“Colgaré de brillantes farolas apestosas”, pronosticó Charles Bukowski en El capitán salió a comer y los marineros tomaron el barco. Y la profecía se ha cumplido. Desde su muerte, su fama no ha hecho sino incrementarse.
Hacia el final de su vida atisbó lo que le aguardaba: el reconocimiento sin límites. Sin embargo, la mordacidad lo acompañó hasta la tumba. Y se burló de lo que su figura devendría. Sabía que convertirse en una celebridad significaba pertenecer a una rancia institución.
Y renegó de su futuro ingreso en el panteón de los considerados grandes.
“El mejor lector y el mejor ser humano son los que me recompensan con su ausencia”, aseguró en 1991. No hay duda, de encontrarse vivo hoy, probablemente se rehusaría a cualquier homenaje. Pero aquí estamos sus necios lectores para festejar su centenario. Para encender otra farola apestosa más.
Cuando era un imberbe mequetrefe me convertí en un fagocitador de bibliotecas ajenas. No tenía dinero ni la intención de trabajar. Tuve la suerte de conocer a José Ramírez. Quien tenía toda la obra narrativa de Bukowski publicada hasta el momento. Me quedé a dormir en su casa poco más de una semana, hasta que devoré todos los libros. El primer cuento que leí fue “La chica más guapa de la ciudad”. Y ya no pude parar.
A partir de entonces he sido un lector intermitente de Bukowski. Cuando tuve oportunidad compré todo lo que ya había leído. Porque ansiaba poseerlos. Y como ocurre con los escritores que valen la pena, perdí los libros. Unos me los robaron, otros los regalé y algunos los presté y jamás me los regresaron. Hace un par de años me percaté de que mi biblioteca tenía sólo un título de Buk. Entonces comencé a comprarlos de nuevo. No desaproveché para releerlos. Y descubrí que mi relación con su producción sigue tan sólida como desde el principio. Y que su trabajo ha envejecido más dignamente que el de muchos otros autores consagrados.
Jack Kerouac encarna el mito del poeta-novelista por excelencia. Pero Bukowski fue más allá. A mí me cautivó como cuentista. Me parece un maestro del relato. Otros lectores son atraídos por sus novelas. Pero también un gran sector de seguidores lo admiran como poeta. Pocos escritores pueden presumir de esta hazaña. De despertar el interés de distintos públicos con una intensidad que raya en la adoración frenética.
Lo que le permitió conseguir un equilibrio fue la escritura
Tras la muerte de Bukowski han aparecido algunos libros con material inédito. El último es Las campanas no doblan por nadie. El relato del mismo nombre es una pieza magistral y breve sobre el absurdo.

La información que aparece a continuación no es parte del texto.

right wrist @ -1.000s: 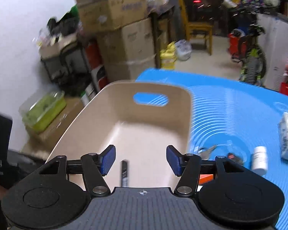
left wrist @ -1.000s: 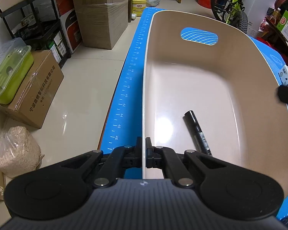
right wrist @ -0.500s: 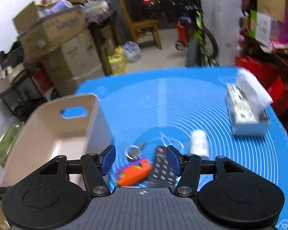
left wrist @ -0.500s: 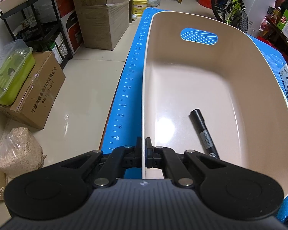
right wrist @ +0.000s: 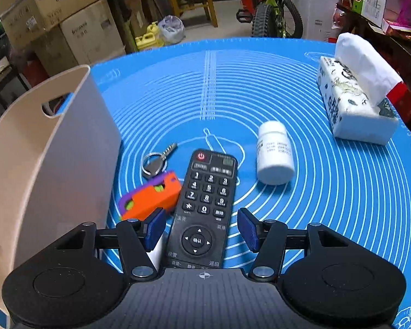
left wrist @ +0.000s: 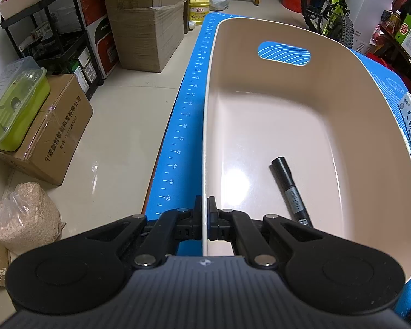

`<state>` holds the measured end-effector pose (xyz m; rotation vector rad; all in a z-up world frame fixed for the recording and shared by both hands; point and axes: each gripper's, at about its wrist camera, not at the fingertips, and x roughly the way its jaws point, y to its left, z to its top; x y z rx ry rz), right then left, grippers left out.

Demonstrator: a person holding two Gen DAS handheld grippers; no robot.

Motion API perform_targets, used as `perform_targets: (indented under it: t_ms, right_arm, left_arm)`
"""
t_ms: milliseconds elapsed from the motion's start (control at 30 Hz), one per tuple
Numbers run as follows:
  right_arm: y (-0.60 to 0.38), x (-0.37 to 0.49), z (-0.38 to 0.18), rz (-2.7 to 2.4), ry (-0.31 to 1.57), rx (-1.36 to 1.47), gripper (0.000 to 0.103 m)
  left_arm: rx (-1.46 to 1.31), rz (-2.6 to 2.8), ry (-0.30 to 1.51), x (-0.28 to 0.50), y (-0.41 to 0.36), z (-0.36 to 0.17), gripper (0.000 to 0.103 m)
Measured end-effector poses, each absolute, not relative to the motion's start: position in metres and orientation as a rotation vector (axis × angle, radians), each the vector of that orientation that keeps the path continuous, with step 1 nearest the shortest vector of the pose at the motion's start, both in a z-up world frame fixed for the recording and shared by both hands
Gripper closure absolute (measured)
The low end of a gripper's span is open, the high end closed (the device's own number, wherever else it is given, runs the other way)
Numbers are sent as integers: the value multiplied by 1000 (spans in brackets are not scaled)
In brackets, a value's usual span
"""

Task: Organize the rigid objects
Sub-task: 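Move the right tool to the black remote and grasp it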

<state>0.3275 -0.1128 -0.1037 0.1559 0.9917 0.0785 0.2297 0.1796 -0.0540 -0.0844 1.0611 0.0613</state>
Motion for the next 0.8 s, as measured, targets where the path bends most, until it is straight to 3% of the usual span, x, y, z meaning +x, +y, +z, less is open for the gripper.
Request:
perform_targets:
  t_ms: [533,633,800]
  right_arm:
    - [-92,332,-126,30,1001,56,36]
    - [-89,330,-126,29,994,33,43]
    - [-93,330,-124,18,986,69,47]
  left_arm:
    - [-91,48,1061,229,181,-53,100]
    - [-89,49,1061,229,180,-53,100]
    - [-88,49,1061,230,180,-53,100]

Bukowski era un hombre de letras con un gusto por la bebida. Pero también era un borracho que escribía. Sólo siendo uno de ellos, sólo perteneciendo a la clase marginal se puede escribir como él lo hizo. Sobre los bajos fondos. Esos que hasta el día de hoy nos empeñamos en negar, pero que son el caldero donde se desarrolla gran parte de la vida de nuestras sociedades en bancarrota económica y espiritual.
La literatura le permitió a Bukowski sublimarse. Escapar de las pensiones de mala muerte y conducir un Acura del año. Pero jamás olvidó que la vida está llena de trampas. Lo que le permitió mofarse de sí mismo hasta en sus momentos de mayor intimidad. “Tenía suerte.
En el jacuzzi. Garganta irritada, dolor de cabeza, pero tenía suerte. Viejo escritor en jacuzzi, divagando. Agradable, agradable. Pero el infierno está siempre ahí, esperando para desovillarse”. Ni un solo minuto compró la falacia del hombre realizado.
Pero Bukowski también es un mito. Y si bien fue un alcohólico consumado bajó la intensidad de su ingesta. Lo que le permitió vivir 78 años. Abandonó el licor duro y su amada cerveza. Y se dedicó al vino tinto (y al blanco ocasionalmente). Lo que le garantizó no sufrir una muerte como la de Kerouac, a quien le estalló el hígado literalmente. Bukowski murió de anemia. Lo que le permitió conseguir un equilibrio fue la escritura. Fue un autor prolífico. Su voluminosa obra es una prueba de que no estaba briago las 24 horas del día.
“Mi alma está en peligro, siempre lo ha estado”, declaró al verse rodeado de comodidades. Pero no sólo su alma, también la de todos nosotros. Por eso su sabiduría sigue indemne. Su mayor triunfo fue demostrar que la senda del perdedor es al final un camino tan válido como cualquier otro.